The sample inefficiency of reinforcement learning (RL) remains a significant challenge in robotics. RL requires large-scale simulation and can still cause long training times, slowing research and innovation. This issue is particularly pronounced in vision-based control tasks where reliable state estimates are not accessible. Differentiable simulation offers an alternative by enabling gradient back-propagation through the dynamics model, providing low-variance analytical policy gradients and, hence, higher sample efficiency. However, its usage for real-world robotic tasks has yet been limited. This work demonstrates the great potential of differentiable simulation for learning quadrotor control. We show that training in differentiable simulation significantly outperforms model-free RL in terms of both sample efficiency and training time, allowing a policy to learn to recover a quadrotor in seconds when providing vehicle states and in minutes when relying solely on visual features. The key to our success is two-fold. First, the use of a simple surrogate model for gradient computation greatly accelerates training without sacrificing control performance. Second, combining state representation learning with policy learning enhances convergence speed in tasks where only visual features are observable. These findings highlight the potential of differentiable simulation for real-world robotics and offer a compelling alternative to conventional RL approaches.

Figures (9)

• Figure 1: Learning quadrotor control from visual features.Top: Stabilizing a quadrotor from a hand throw.
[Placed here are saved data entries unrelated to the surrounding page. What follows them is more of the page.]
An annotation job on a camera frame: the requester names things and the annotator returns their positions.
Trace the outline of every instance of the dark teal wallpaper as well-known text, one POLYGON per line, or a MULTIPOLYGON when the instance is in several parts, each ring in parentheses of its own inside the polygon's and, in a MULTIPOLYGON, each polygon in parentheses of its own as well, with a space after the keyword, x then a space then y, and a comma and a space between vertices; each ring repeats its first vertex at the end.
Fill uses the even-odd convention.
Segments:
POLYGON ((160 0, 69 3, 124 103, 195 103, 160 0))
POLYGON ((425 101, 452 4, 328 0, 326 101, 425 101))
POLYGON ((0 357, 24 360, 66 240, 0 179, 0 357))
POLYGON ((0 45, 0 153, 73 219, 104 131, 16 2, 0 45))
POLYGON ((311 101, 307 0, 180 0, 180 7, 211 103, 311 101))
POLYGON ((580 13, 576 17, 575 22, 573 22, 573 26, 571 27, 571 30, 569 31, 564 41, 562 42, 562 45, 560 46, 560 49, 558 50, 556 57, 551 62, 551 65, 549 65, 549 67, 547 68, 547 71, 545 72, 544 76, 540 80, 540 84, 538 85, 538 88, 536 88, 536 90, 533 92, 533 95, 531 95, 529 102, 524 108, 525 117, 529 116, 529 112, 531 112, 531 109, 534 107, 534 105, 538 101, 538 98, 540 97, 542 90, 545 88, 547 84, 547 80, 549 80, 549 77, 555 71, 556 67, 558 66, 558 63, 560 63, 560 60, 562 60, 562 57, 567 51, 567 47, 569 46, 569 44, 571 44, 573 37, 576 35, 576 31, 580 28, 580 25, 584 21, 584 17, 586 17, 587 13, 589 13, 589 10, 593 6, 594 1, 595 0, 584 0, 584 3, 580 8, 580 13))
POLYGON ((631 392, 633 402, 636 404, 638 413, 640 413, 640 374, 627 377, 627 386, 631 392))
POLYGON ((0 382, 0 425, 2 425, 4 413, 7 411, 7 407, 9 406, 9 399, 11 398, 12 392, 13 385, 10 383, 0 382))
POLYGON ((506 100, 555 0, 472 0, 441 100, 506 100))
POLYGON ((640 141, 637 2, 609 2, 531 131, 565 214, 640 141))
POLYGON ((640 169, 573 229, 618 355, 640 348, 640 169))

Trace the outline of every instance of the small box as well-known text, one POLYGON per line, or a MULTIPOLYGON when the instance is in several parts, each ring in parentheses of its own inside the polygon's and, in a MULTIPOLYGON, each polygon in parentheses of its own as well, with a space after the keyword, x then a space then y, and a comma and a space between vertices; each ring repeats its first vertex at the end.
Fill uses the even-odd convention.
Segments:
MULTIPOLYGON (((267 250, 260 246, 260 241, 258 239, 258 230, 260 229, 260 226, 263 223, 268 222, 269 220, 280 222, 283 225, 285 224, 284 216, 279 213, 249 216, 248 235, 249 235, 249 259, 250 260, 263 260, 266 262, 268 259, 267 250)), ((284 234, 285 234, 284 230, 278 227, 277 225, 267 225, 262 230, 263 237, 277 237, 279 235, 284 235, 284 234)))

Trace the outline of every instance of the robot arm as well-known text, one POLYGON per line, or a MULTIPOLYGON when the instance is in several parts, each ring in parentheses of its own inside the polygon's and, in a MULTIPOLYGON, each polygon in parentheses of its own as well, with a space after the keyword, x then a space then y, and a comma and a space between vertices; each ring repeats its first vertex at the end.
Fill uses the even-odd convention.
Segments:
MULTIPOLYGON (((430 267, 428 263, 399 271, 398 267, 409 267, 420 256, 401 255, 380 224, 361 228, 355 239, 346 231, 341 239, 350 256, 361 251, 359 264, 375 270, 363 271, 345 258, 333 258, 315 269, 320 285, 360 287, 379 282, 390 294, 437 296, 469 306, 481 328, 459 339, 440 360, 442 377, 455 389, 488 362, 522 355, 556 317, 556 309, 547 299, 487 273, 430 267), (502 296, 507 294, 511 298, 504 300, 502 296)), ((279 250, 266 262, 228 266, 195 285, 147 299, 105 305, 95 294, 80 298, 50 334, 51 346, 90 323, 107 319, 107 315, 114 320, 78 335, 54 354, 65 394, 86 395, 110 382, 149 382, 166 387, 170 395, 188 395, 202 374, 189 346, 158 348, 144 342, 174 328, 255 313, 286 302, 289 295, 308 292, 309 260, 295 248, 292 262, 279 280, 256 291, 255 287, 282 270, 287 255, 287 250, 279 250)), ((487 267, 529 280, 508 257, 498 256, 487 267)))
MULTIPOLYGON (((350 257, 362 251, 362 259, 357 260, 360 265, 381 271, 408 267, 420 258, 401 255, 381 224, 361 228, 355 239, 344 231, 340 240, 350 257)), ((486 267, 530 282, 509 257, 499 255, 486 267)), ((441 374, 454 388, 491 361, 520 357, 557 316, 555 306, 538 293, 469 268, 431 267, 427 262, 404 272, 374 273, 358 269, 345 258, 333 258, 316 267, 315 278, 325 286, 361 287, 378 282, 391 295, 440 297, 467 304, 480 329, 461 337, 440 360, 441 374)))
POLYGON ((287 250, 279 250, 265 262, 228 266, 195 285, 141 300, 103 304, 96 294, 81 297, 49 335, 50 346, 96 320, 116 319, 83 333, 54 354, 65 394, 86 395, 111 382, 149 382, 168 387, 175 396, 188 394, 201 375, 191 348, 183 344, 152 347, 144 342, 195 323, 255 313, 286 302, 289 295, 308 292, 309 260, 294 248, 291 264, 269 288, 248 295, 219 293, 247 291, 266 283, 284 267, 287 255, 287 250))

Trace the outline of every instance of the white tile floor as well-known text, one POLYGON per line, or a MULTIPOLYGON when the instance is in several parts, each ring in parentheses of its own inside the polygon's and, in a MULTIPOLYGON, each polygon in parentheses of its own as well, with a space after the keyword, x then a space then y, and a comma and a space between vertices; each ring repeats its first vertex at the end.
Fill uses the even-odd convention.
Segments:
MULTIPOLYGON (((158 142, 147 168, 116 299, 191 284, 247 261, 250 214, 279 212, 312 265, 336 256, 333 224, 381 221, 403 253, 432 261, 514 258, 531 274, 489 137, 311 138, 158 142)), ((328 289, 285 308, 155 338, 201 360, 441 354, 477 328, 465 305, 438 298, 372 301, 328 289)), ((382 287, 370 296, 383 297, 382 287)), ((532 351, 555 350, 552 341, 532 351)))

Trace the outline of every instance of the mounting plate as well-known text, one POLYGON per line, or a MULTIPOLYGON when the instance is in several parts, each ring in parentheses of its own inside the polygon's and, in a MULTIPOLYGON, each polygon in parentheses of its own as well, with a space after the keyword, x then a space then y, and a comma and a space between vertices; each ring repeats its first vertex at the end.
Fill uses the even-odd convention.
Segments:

Bottom Left: Backpropagation through time (BPTT) via differentiable simulation outperforms PPO, enabling state-based control in seconds and vision-based control in minutes. Bottom Right: A visualization of observed visual features using hardware-in-the-loop simulation.
• Figure 2: Overview of policy training using differentiable simulation. A neural network policy takes actions based on visual feature observations. The simulation state is then updated using differentiable quadrotor dynamics. Based on the next state, new observations are computed with a differentiable camera model. For each state and action pair, the actor receives a reward. The differentiability of the whole pipeline allows back-propagating the gradients from the rewards to the policy parameters.
• Figure 3: Vision-based control. The actor observers only a history of pixel coordinates of seven points on the ground and the last three actions taken.
• Figure 4: Comparisons of learning state-based control using PPO and BPTT.
• Figure 5: Comparisons of learning feature-based control using PPO and BPTT.